Czy to oznacza, że aż tyle pieniędzy zjada nam administracja ZUS? Dokładnie tak. Tracimy pieniądze np. na obsłudze nowego systemu emerytalnego. Wprowadzając w 1999 r. filarowy system emerytalny, trzeba było na przykład wdrożyć nowy system informatyczny, który w ciągu trzech lat pochłonął ponad 3 mld zł. ZUS do wyliczania kapitału początkowego musiał dodatkowo zatrudnić 9 tys. ludzi. Każde wyliczenie kapitału początkowego dla osób, które przechodzą ze starego systemu do nowego, kosztuje ok. 80 zł. To niepotrzebne marnotrawienie pieniędzy tylko po to, żeby wyliczać i różnicować wysokość świadczenia. Gdyby zastąpić ZUS przez KRUS, każdy z nas miałyby zagwarantowaną niewielką emeryturę
Ale minimalna emerytura też nie jest dobrym rozwiązaniem, bo nie gwarantuje nam na starość godnego życia. Bismarck zdecydował się na wprowadzenie systemu emerytalnego po to, żeby ludzie nie umierali z głodu na ulicy czy pod mostem. I świadczenie emerytalne ma właśnie takie zadanie spełniać. A jeżeli ktoś zarabia więcej, to powinien się sam zatroszczyć, żeby na emeryturze mógł żyć godnie.

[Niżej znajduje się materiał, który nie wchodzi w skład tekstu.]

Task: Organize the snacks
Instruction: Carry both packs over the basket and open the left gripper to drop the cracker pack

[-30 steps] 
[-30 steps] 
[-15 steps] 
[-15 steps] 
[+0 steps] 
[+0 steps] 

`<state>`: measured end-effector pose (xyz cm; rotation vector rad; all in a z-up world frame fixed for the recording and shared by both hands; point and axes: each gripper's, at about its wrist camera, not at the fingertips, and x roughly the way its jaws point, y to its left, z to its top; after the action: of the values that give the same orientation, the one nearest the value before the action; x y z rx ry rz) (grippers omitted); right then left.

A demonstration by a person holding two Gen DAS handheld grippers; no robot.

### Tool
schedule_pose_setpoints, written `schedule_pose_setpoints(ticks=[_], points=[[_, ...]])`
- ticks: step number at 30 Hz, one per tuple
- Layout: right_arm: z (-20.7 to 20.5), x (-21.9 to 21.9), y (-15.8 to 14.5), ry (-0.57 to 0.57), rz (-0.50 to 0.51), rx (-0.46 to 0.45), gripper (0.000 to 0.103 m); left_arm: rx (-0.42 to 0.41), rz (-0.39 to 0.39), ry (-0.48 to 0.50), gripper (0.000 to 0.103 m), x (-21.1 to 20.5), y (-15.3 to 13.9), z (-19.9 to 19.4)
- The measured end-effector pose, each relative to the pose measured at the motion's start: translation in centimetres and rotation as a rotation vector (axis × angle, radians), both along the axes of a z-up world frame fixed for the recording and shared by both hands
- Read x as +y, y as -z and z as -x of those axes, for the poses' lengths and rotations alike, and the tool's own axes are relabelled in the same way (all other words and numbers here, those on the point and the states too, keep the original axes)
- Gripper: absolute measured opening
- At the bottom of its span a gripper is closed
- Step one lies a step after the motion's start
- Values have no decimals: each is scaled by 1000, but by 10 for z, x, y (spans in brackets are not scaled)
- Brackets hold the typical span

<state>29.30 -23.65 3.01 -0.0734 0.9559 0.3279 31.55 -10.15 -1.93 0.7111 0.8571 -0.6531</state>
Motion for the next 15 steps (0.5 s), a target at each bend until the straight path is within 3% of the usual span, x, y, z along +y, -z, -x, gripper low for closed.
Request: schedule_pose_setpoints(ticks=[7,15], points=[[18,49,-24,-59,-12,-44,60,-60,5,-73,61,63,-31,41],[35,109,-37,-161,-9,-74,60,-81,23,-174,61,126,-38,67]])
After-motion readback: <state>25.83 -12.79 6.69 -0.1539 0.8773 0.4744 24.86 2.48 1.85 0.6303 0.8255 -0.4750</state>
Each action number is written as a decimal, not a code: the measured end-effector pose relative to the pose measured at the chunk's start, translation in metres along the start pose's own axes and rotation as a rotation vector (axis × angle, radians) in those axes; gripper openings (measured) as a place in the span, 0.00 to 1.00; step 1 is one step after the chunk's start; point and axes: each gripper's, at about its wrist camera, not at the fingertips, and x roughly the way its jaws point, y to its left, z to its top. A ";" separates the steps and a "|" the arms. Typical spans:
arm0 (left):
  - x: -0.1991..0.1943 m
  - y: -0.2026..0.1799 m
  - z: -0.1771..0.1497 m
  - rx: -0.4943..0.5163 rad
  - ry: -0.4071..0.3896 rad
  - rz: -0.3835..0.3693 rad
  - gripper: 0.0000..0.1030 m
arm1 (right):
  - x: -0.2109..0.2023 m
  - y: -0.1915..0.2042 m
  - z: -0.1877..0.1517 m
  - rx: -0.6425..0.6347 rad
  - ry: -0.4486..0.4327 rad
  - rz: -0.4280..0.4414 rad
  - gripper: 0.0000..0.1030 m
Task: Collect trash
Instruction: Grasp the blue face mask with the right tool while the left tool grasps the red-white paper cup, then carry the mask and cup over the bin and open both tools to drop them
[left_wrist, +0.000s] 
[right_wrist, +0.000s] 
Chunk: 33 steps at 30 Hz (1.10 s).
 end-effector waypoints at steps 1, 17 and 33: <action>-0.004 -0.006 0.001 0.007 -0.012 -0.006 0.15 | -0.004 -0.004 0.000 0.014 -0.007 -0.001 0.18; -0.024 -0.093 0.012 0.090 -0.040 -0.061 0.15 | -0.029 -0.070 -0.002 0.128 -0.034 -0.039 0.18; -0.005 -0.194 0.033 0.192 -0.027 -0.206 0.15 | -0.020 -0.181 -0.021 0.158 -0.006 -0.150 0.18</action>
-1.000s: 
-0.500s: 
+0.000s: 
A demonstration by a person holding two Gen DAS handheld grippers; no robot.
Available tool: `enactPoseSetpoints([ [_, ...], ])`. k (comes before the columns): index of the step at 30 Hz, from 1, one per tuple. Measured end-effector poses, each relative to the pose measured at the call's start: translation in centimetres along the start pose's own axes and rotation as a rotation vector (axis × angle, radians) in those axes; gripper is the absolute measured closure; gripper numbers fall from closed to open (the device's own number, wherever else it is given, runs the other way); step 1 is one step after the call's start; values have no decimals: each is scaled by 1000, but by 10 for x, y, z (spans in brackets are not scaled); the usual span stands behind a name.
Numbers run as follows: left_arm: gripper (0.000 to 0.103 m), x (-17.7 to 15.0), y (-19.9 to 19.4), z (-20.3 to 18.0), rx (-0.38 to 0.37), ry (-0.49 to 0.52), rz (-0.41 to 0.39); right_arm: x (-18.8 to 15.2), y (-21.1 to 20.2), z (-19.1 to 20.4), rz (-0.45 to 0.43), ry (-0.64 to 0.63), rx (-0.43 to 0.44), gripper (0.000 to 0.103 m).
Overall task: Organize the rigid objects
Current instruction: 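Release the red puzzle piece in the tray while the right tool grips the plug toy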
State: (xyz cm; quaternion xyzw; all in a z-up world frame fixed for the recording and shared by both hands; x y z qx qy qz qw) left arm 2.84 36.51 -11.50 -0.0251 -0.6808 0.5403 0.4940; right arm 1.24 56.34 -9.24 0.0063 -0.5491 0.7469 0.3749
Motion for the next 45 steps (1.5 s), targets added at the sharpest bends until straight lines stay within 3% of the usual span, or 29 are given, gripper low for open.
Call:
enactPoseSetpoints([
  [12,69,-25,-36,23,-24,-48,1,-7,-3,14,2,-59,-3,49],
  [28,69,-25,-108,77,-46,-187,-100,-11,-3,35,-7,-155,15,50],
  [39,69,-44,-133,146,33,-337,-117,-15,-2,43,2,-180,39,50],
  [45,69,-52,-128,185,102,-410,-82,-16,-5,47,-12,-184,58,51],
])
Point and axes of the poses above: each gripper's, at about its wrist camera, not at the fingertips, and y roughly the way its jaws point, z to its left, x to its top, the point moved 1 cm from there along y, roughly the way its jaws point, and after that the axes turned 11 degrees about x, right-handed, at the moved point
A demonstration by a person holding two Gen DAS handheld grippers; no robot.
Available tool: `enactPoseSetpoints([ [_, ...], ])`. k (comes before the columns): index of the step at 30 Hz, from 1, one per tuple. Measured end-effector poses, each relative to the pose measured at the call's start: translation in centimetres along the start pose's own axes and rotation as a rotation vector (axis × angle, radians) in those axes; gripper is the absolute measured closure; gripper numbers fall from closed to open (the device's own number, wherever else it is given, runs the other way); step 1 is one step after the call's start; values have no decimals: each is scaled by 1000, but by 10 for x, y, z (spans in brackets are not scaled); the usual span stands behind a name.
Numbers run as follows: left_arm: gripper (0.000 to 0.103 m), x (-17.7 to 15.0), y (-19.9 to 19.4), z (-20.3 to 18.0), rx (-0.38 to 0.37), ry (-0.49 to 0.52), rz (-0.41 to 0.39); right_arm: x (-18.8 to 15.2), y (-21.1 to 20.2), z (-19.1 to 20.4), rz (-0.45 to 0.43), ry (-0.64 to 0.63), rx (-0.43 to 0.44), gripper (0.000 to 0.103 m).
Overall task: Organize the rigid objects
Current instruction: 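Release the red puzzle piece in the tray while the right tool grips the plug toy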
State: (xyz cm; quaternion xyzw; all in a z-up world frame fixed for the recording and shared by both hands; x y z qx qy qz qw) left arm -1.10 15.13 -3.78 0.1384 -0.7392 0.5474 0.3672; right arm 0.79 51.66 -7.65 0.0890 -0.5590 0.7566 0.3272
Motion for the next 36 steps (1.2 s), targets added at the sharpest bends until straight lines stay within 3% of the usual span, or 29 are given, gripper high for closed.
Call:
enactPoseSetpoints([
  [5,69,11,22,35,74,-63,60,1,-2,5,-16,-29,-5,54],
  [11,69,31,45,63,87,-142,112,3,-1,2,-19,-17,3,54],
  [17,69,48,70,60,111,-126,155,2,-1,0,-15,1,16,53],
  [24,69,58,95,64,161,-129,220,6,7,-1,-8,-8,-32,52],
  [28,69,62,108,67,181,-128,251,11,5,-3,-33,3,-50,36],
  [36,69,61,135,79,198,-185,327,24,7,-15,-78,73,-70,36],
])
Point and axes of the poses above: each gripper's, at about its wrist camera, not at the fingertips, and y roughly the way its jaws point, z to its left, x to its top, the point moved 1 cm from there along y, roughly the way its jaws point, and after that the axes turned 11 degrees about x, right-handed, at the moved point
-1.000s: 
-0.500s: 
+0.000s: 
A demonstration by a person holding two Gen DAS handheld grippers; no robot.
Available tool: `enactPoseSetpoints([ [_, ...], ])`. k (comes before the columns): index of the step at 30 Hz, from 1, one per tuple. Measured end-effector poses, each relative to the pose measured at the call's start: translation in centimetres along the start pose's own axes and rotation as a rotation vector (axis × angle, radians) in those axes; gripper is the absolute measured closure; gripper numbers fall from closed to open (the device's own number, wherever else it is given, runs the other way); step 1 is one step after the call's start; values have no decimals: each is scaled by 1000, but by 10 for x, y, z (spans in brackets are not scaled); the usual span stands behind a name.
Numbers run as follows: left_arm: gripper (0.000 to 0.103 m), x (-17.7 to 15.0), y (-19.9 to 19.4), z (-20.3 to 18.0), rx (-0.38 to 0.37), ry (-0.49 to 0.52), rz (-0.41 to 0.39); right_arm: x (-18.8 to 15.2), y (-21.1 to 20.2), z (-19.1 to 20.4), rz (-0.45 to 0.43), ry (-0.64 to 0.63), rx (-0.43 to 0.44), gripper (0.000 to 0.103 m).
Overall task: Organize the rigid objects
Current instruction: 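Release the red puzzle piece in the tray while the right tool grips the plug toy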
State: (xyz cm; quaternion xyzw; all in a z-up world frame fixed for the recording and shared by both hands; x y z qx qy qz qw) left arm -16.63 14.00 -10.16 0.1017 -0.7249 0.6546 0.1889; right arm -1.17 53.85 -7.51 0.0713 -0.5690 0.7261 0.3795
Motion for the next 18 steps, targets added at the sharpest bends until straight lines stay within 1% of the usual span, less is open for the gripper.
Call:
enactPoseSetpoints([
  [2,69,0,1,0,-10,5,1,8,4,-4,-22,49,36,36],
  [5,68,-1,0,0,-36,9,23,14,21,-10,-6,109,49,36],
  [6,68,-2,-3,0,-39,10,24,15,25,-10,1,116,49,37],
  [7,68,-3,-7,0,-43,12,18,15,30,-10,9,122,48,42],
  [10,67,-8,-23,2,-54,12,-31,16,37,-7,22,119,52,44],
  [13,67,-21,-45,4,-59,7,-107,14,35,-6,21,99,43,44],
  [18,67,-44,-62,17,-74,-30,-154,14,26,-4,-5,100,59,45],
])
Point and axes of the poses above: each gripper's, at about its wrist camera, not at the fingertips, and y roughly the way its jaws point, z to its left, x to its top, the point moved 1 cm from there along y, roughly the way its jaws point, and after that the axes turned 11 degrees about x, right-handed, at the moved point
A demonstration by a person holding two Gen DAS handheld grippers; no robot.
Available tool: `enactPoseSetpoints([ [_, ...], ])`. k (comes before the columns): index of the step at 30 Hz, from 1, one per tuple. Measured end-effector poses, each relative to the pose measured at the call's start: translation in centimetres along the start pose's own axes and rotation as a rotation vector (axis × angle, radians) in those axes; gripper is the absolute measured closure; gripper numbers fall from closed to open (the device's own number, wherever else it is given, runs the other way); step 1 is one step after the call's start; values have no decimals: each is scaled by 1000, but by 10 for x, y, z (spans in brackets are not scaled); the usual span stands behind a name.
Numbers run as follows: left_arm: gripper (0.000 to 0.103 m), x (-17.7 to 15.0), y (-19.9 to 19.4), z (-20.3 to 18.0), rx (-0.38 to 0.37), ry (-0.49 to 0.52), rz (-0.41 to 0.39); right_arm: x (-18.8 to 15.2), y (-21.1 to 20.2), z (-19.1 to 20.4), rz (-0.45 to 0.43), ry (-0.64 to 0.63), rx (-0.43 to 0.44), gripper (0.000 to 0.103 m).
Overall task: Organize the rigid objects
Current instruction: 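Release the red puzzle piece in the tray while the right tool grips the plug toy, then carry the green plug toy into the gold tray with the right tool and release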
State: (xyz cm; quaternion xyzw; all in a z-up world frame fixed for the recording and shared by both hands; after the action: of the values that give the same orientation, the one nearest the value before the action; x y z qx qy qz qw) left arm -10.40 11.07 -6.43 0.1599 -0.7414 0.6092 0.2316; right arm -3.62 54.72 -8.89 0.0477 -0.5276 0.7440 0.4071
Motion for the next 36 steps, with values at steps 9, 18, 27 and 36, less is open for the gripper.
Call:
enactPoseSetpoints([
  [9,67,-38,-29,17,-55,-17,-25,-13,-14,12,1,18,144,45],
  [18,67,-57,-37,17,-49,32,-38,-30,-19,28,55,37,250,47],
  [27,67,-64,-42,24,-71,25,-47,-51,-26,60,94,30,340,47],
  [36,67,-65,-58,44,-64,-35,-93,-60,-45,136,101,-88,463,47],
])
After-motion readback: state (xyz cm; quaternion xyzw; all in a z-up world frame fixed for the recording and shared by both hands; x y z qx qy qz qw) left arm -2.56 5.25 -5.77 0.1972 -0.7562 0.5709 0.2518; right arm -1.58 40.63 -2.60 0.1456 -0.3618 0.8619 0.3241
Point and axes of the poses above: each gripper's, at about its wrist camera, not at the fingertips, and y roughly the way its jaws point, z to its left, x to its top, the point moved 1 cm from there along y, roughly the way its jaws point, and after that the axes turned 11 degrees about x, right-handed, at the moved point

Niestety, w Polsce nie ma jeszcze świadomości tego, że każdy z nas ma sam zatroszczyć się o emeryturę. Ja zarabiam więcej od mojej sekretarki, bo ktoś uważa, że jestem mądrzejszy, moja praca jest więcej warta niż jej albo że przynosi większe korzyści firmie. Tę różnicę w wysokości zarobków mogę przeznaczyć na to, żeby mieć na emeryturę. Jeśli tego nie zrobię, oznaczać to będzie tylko tyle, że tak wysokie zarobki mi się nie należały. I słusznie będę klepać biedę.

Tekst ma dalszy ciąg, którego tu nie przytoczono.